Return every line below exactly, leaving nothing out.

↓↓↓

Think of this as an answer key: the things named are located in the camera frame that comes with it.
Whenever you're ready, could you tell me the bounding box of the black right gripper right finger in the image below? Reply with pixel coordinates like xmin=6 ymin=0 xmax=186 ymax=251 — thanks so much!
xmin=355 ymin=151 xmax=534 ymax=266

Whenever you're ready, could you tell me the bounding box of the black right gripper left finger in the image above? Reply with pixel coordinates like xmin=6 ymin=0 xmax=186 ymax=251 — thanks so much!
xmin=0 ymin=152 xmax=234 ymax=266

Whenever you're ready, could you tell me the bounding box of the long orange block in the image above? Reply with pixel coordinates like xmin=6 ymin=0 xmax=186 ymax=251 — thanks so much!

↑↑↑

Reply:
Think of this as an answer key: the things named are located in the camera frame that comes with it.
Whenever you're ready, could you tell me the bounding box of the black right gripper right finger in the image below? Reply with pixel coordinates like xmin=6 ymin=0 xmax=186 ymax=251 — thanks so much!
xmin=355 ymin=151 xmax=534 ymax=266

Whenever you're ready, could you tell me the bounding box of the black right gripper left finger in the image above? Reply with pixel coordinates like xmin=6 ymin=0 xmax=186 ymax=251 — thanks so much!
xmin=0 ymin=152 xmax=234 ymax=266

Whenever you're ready, could you tell me the bounding box of the long orange block in the image above? Reply with pixel coordinates like xmin=6 ymin=0 xmax=186 ymax=251 — thanks so much!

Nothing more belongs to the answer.